To achieve the aforementioned, we must at least maintain the present position of TRAI in the TRAI Act, 1997 relating to its recommendatory and tariff setting powers. The DoT and TRAI must not be seen as combative or oppositional, rather they should work together in the interest of citizens, consumers and the health of the telecom sector as a whole. As such, there must be no restriction on information sharing between the two, and if TRAI requires information to make certain recommendations, then DoT should be required to provide such information in order to lead to robust and comprehensive recommendations and subsequently, policy creation.

The very essence of TRAI is its ability to determine tariffs for TSPs and it does so while keeping in mind the interests of the consumers and all the stakeholders involved. TRAI has adopted a very flexible approach on fixing tariff of telecom services like policy of forbearance subject to checks and balances, and such policy has an important role to play in making the tariffs of telecom services in India as being the cheapest in the world. It is imperative that this power remains unequivocally in the purview of TRAI. Additionally, the adjudicatory body that resolves disputes between the Government and private TSPs must be consolidated in a single, strong body, as we presently have, in the form of Telecom Disputes Settlement and Appellate Tribunal ("TDSAT"), and this must not be made subject to Government oversight.
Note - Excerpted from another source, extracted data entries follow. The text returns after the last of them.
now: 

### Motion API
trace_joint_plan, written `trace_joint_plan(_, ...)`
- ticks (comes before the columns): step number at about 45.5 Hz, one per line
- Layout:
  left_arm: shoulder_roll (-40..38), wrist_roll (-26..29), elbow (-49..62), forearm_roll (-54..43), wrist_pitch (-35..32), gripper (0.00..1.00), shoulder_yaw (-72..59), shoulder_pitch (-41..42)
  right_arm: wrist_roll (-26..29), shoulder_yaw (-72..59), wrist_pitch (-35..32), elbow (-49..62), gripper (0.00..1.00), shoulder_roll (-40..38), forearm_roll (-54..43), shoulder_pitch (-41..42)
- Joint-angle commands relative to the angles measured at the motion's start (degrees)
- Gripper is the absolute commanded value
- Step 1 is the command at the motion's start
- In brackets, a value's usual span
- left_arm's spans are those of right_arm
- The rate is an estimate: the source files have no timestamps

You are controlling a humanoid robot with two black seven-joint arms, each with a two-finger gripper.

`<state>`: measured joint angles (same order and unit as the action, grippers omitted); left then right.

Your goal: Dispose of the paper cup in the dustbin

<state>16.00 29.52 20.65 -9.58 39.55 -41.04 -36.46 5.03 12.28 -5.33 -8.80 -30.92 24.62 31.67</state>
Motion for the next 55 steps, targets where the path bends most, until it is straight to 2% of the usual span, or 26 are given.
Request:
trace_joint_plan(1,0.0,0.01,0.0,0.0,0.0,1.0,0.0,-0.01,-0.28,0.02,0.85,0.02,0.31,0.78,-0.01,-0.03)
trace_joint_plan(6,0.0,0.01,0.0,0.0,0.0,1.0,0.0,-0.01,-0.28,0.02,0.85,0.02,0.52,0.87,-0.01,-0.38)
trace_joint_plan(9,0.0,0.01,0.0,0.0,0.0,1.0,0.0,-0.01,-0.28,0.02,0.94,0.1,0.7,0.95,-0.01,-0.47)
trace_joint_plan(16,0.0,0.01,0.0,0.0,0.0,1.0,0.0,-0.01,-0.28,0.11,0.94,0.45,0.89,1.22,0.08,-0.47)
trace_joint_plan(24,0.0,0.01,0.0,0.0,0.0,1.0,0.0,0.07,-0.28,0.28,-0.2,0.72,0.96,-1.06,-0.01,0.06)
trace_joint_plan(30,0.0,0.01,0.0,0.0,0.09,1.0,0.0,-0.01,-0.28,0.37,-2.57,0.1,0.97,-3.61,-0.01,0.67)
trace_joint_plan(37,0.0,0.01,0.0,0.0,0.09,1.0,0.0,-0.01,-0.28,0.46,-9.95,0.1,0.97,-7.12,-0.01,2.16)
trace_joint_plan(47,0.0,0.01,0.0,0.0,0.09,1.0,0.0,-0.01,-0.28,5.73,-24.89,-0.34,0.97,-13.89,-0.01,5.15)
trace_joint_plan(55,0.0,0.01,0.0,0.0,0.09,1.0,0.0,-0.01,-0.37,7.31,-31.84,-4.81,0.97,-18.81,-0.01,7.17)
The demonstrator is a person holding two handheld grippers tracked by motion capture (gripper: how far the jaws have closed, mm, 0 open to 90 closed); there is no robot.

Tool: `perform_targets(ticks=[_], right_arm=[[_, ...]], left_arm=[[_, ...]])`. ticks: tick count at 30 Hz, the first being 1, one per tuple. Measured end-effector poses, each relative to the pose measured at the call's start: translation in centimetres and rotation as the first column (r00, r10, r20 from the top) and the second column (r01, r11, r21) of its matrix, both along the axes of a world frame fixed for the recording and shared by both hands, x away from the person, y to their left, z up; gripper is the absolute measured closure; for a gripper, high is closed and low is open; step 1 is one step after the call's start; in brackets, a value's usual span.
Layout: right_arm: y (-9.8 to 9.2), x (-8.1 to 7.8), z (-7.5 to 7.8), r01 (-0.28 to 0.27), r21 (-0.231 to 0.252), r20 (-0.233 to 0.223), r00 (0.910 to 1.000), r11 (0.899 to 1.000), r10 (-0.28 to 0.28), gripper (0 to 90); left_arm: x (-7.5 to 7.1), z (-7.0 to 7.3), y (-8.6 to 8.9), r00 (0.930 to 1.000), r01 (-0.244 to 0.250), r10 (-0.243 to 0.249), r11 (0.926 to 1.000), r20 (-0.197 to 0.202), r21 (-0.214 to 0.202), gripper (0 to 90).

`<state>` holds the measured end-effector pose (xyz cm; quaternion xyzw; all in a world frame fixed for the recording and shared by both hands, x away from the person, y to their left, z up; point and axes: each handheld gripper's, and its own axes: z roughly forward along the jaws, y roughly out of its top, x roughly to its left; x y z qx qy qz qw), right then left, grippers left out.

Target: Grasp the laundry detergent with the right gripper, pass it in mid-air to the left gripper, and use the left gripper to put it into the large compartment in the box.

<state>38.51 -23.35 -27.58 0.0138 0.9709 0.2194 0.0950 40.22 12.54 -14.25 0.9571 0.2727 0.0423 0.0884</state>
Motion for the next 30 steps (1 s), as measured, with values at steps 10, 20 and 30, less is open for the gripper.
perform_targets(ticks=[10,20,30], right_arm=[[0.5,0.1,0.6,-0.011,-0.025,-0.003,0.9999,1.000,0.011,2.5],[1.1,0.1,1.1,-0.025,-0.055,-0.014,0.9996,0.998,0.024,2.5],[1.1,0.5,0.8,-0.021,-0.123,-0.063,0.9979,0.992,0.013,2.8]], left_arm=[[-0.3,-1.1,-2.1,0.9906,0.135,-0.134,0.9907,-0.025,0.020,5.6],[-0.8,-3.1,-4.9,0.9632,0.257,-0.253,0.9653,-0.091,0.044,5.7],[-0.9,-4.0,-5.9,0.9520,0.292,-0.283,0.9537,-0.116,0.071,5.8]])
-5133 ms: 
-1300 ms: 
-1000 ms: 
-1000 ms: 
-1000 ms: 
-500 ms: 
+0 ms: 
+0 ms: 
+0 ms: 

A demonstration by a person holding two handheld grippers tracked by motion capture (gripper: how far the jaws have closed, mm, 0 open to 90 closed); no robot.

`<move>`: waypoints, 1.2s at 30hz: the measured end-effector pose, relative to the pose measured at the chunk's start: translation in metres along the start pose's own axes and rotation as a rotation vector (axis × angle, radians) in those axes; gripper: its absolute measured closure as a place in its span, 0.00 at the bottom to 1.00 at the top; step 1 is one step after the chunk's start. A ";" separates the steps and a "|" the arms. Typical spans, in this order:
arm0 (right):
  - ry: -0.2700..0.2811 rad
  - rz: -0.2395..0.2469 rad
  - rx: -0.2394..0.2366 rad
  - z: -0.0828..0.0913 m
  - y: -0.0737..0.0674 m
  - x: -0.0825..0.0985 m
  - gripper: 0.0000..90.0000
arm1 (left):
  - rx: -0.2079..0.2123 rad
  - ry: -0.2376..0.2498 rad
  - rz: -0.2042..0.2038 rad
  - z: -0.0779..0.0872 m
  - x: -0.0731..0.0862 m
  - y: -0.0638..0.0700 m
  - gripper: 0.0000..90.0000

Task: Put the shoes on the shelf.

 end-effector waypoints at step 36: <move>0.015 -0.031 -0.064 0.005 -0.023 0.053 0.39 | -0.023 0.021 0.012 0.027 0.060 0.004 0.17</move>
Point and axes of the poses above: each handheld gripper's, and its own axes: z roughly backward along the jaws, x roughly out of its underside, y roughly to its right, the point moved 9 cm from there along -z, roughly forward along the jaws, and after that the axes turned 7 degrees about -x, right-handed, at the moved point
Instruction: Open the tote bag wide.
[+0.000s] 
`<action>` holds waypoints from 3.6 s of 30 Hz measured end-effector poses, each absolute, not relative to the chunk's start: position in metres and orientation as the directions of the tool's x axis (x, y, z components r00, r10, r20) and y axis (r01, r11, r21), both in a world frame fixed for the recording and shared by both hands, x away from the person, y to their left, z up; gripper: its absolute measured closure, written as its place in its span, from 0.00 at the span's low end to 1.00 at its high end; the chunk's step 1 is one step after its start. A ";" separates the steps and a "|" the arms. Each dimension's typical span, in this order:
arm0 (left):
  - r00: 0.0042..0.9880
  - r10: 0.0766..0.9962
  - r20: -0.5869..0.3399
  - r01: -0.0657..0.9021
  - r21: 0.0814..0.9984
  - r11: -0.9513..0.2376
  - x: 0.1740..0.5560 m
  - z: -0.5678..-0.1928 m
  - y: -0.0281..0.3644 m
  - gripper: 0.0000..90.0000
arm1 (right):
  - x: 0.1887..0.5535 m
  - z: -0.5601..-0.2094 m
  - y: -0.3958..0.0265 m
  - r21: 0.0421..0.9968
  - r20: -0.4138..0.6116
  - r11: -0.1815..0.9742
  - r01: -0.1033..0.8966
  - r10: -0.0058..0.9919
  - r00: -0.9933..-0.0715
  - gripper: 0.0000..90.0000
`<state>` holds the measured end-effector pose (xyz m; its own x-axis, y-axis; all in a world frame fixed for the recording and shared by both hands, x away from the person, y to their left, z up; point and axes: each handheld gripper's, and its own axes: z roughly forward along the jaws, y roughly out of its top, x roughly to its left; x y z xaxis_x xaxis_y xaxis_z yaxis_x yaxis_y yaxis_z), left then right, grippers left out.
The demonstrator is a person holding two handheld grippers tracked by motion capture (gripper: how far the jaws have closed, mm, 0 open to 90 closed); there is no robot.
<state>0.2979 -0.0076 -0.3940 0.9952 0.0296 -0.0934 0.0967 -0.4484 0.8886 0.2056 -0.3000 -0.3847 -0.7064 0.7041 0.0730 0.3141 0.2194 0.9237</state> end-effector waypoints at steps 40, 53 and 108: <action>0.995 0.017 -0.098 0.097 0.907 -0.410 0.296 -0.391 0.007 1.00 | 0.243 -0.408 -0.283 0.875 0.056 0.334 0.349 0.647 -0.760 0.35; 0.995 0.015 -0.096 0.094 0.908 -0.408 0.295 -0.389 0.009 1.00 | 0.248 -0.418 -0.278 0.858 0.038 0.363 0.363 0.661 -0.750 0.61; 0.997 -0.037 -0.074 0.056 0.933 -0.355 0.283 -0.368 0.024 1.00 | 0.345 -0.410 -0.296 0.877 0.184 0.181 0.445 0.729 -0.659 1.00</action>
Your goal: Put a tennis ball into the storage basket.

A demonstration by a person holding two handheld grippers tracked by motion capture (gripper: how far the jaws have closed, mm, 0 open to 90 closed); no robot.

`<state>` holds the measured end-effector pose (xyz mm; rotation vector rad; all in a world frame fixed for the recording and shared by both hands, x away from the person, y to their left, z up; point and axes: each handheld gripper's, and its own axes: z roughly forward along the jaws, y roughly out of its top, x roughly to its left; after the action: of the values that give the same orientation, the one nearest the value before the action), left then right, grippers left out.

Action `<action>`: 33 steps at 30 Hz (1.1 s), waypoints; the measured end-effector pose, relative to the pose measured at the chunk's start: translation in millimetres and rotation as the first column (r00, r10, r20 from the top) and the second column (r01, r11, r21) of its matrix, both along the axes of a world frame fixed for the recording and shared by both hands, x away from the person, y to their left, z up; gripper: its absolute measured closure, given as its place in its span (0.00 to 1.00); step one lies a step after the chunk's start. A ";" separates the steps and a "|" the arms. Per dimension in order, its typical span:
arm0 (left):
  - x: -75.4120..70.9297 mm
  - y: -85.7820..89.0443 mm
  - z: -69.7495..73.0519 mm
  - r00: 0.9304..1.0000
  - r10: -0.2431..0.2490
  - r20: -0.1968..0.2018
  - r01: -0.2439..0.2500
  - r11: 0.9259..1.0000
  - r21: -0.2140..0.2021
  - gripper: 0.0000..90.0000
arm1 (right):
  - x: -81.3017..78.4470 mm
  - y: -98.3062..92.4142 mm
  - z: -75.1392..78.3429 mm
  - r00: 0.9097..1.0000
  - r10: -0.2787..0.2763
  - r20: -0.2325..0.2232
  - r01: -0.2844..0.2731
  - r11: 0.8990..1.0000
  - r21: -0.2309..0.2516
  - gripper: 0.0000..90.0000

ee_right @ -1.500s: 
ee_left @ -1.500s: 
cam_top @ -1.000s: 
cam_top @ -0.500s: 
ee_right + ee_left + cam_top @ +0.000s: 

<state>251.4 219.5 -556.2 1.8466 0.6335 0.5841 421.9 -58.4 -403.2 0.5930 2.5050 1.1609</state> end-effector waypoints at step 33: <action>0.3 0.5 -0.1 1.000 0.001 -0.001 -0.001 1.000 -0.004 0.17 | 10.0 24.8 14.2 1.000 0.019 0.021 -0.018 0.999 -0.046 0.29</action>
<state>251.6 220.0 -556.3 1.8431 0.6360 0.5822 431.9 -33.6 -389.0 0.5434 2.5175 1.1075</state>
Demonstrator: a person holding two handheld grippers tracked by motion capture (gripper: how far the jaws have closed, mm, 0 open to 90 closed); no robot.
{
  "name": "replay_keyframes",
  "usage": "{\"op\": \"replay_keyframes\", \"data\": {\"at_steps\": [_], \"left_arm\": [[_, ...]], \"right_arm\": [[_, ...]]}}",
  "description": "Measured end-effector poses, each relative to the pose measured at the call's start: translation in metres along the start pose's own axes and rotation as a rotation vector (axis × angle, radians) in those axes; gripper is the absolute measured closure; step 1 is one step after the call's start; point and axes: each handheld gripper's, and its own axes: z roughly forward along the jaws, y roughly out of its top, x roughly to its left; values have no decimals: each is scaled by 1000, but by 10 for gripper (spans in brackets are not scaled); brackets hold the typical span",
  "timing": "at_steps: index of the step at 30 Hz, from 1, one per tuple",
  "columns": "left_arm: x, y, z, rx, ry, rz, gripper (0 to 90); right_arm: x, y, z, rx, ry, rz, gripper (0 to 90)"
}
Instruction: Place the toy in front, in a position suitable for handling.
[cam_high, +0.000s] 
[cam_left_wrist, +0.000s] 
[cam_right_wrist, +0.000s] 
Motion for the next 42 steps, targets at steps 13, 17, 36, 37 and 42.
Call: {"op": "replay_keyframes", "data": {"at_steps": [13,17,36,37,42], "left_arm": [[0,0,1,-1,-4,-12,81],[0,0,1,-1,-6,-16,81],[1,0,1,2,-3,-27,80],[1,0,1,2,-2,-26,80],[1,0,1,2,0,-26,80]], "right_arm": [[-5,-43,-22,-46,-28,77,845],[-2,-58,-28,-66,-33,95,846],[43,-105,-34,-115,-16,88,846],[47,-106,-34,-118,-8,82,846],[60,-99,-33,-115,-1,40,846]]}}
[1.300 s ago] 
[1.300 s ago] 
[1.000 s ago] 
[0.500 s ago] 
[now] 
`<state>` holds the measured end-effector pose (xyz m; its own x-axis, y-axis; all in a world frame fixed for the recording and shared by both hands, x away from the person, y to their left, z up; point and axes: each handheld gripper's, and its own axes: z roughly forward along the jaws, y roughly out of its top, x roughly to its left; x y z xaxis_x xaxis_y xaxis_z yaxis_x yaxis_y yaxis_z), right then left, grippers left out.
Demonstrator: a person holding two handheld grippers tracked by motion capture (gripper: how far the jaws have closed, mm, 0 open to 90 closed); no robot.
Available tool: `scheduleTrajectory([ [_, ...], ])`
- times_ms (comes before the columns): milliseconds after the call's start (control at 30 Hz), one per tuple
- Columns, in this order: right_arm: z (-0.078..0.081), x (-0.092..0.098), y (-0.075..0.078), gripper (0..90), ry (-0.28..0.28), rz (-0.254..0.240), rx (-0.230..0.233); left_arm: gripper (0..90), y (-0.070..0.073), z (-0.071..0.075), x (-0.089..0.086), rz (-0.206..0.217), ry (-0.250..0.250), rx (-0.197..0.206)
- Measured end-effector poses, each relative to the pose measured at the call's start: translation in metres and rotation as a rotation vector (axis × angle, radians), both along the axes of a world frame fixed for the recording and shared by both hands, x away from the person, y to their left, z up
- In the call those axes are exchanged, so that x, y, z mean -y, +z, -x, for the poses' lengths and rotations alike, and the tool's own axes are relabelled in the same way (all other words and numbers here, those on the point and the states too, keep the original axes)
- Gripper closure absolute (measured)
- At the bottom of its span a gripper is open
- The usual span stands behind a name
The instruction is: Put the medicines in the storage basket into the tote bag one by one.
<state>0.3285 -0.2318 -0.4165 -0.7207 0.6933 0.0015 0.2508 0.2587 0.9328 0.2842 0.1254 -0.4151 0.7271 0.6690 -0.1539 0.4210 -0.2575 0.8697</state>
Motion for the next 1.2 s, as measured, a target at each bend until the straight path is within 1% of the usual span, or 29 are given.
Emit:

If the Draft Bill, 2022 grants the DoT the power to prescribe alternate appellate authorities for dispute resolution, other than the one prescribed under law, it could lead, not only to confusion and uncertainty, but also to the dilution of the separation of powers.

Additionally, it is imperative that TRAI is given more powers and teeth, taking inspiration from international jurisdictions and other markets/sectors of India, so that the Indian telecom sector is balanced, regulated and free of any bias, whims and fancies of the stakeholders involved.


In light of the aforementioned, we suggest that the essence of TRAI as an efficient and effective regulator should be maintained for the sake of the entire telecom infrastructure in India. The legislature must, while consolidating the revamped legal framework for the Indian telecom sector, keep this requirement in mind, and it is imperative that the Indian Telecommunications Act, 2022 be a legislation that strengthens TRAI as a regulator, rather than weaken its existing role. In our opinion, this will maintain a balance, and will be fruitful and productive for the nation.